FIRE AND ICE included 769 patients in eight European countries. The participants, all of whom had antiarrhythmic drug–refractory paroxysmal atrial fibrillation (AF), were randomized to radiofrequency ablation – the long-time standard – or to cryoablation, a newer technology. Radiofrequency ablation was guided by three-dimensional electroanatomic mapping, while cryoablation utilized fluoroscopic guidance.
The primary efficacy endpoint was the 1-year rate of clinical failure, defined as an occurrence of AF, atrial flutter, or atrial tachycardia lasting for at least 30 seconds, or repeat ablation or the use of antiarrhythmic drugs following a 90-day postprocedural blanking period. The clinical failure rate was 34.6% in the cryoballoon group and similar at 35.9% in the radiofrequency group.
Serious treatment-related adverse events occurred in 10.2% of the cryoballoon group and 12.8% of the radiofrequency group, a nonsignificant difference. No procedural deaths occurred in the study.
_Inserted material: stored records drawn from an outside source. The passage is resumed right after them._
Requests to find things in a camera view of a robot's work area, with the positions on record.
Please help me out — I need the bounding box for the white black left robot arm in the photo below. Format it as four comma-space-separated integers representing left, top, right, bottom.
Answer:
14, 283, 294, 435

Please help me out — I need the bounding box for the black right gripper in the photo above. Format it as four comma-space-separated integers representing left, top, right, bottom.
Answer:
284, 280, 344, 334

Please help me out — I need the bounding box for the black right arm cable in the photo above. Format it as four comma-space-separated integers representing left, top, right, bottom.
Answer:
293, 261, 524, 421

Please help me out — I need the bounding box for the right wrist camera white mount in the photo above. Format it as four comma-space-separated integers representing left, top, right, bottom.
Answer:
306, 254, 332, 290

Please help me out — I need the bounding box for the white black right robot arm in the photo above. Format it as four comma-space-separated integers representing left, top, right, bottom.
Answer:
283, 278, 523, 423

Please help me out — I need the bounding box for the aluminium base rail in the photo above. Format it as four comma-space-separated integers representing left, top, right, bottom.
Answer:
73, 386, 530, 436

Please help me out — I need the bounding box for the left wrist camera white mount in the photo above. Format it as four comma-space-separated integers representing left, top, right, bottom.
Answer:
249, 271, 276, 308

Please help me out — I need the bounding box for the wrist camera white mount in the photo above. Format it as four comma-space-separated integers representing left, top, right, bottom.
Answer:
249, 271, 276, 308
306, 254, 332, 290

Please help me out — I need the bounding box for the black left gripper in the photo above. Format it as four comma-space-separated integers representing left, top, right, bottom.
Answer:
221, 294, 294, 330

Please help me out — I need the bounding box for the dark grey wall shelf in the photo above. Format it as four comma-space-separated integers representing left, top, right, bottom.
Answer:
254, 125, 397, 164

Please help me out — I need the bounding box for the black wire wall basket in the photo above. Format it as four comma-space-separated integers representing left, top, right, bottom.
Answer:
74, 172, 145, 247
There were, however, several significant procedural differences. Procedure time averaged 124 minutes in the cryoablation group, nearly 20 minutes less than the 142 minutes for radiofrequency ablation. However, the 17-minute fluoroscopy time in the radiofrequency group was 5 minutes shorter than for cryoablation.
Dr. Kuck said the study underestimates the true procedural differences because FIRE AND ICE was carried out by extremely experienced operators. In routine clinical practice involving non-elite operators, it’s not unusual for radiofrequency ablation fluoroscopy times to be two or even three times longer than the 17 minutes seen in the study. Plus, FIRE AND ICE was conducted when the procedure entailed two applications of the cryoballoon. Now only one application is recommended, cutting an additional 12 minutes off the total procedure time, he added.
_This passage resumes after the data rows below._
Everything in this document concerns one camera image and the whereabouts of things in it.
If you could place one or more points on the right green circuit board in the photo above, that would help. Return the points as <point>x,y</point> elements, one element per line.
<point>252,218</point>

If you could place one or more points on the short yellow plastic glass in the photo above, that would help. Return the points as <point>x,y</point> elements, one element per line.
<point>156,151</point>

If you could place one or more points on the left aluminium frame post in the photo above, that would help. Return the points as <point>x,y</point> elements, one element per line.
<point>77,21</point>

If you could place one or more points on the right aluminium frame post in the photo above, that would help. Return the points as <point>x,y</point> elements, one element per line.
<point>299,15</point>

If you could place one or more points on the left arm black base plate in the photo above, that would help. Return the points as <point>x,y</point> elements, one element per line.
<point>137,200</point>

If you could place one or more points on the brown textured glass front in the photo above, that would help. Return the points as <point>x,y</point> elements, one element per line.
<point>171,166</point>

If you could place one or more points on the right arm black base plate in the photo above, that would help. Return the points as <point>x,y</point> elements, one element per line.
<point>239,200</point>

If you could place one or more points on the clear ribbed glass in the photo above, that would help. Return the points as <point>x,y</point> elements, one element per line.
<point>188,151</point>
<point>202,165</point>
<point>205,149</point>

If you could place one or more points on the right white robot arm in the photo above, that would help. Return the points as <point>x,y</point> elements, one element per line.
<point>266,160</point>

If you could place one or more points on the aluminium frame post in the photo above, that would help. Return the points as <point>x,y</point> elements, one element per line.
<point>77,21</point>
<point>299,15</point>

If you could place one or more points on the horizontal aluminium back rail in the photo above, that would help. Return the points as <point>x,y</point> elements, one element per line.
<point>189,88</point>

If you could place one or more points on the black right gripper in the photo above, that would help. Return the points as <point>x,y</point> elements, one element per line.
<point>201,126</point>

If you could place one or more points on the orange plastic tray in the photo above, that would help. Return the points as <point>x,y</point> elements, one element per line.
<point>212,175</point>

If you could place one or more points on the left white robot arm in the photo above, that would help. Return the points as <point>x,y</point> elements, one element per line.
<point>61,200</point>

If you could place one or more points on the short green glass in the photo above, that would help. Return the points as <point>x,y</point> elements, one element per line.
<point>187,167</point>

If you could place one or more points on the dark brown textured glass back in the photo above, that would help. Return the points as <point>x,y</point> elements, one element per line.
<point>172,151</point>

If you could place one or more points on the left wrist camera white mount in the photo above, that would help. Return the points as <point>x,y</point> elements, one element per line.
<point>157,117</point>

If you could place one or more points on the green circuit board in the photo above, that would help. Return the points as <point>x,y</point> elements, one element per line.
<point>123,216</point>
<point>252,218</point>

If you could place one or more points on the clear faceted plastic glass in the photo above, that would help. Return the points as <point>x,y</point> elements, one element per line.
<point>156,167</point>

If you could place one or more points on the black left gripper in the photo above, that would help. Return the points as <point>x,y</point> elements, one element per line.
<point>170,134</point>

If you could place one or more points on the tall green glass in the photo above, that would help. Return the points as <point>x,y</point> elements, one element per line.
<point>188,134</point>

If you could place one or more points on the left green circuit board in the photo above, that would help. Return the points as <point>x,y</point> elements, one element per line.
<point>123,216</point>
Radiofrequency ablation takes longer because it entails creating a series of point-to-point lesions in a circle to isolate the pulmonary veins. With cryoablation, the balloon is moved into position, inflated, and a 3-minute-freeze is administered to create a circle of necrotic tissue in a single-step procedure.
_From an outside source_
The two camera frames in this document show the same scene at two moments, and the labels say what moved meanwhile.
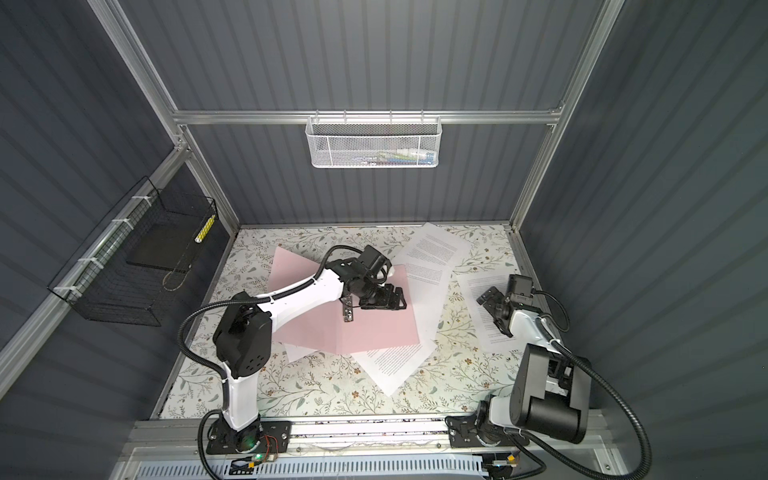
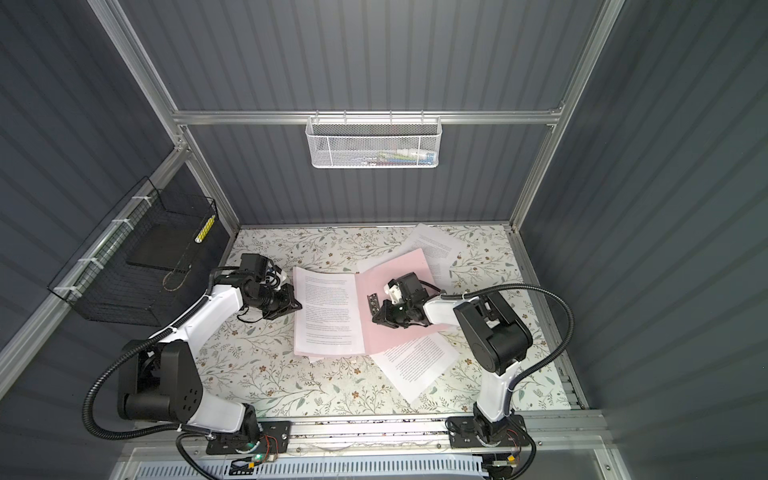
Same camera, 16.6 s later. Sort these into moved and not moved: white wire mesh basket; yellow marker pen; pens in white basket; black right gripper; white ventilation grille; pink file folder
Moved: black right gripper; pink file folder
Not moved: pens in white basket; yellow marker pen; white wire mesh basket; white ventilation grille
Discussant Dr. Hugh G. Calkins praised the FIRE AND ICE investigators’ use of a rigorous definition of recurrence that required as little as a 30-second episode of atrial arrhythmia.
“That’s a very high bar, so I think the results are very impressive,” said Dr. Calkins, professor of medicine and of pediatrics and director of the cardiac arrhythmia service at Johns Hopkins University, Baltimore.
He commented that “this study is a clear reminder that 90% success rates just don’t happen in this field,” despite what some practitioners have claimed.
Asked how he predicts the study results will influence the field of AF ablation, Dr. Kuck replied that he foresees much wider adoption of cryoablation and a stronger endorsement of the technology in updated guideline recommendations.
“I personally believe this will be the most important development in our field in the next several years,” he added.
The electrophysiologist noted that even though current guidelines give a class Ia recommendation to catheter ablation of paroxysmal AF that’s refractory to at least one antiarrhythmic drug, at present only 4% of such patients actually undergo the procedure.
“Having just 4% of patients with AF undergo catheter ablation cannot be what we are looking for as physicians,” Dr. Kuck said. “I believe if we want to roll out catheter ablation for AF, we need simple and safe tools. This trial elegantly shows that with a simpler device that allows single-shot isolation of the pulmonary veins, we can get the same safety and efficacy as with radiofrequency ablation. I often tell people that radiofrequency ablation of atrial fibrillation is the most challenging procedure in all cardiology. We do this procedure from the groin in a moving heart. It’s a very complex technology.”
His dream, he continued, is that cryoablation will eventually enable patients with atrial fibrillation to be managed the same way electrophysiologists treat patients with Wolff-Parkinson-White syndrome; with the first episode, the patient goes to the electrophysiology catheterization lab for an ablation procedure.
“I think there’s a great message here: The cryoballoon will move catheter ablation from a niche procedure performed in specialized centers by the few guys in the world who can do it really well out into the broader world. To do that you need a tool that is safe, simple, and can be handled by the average doctor,” Dr. Kuck said.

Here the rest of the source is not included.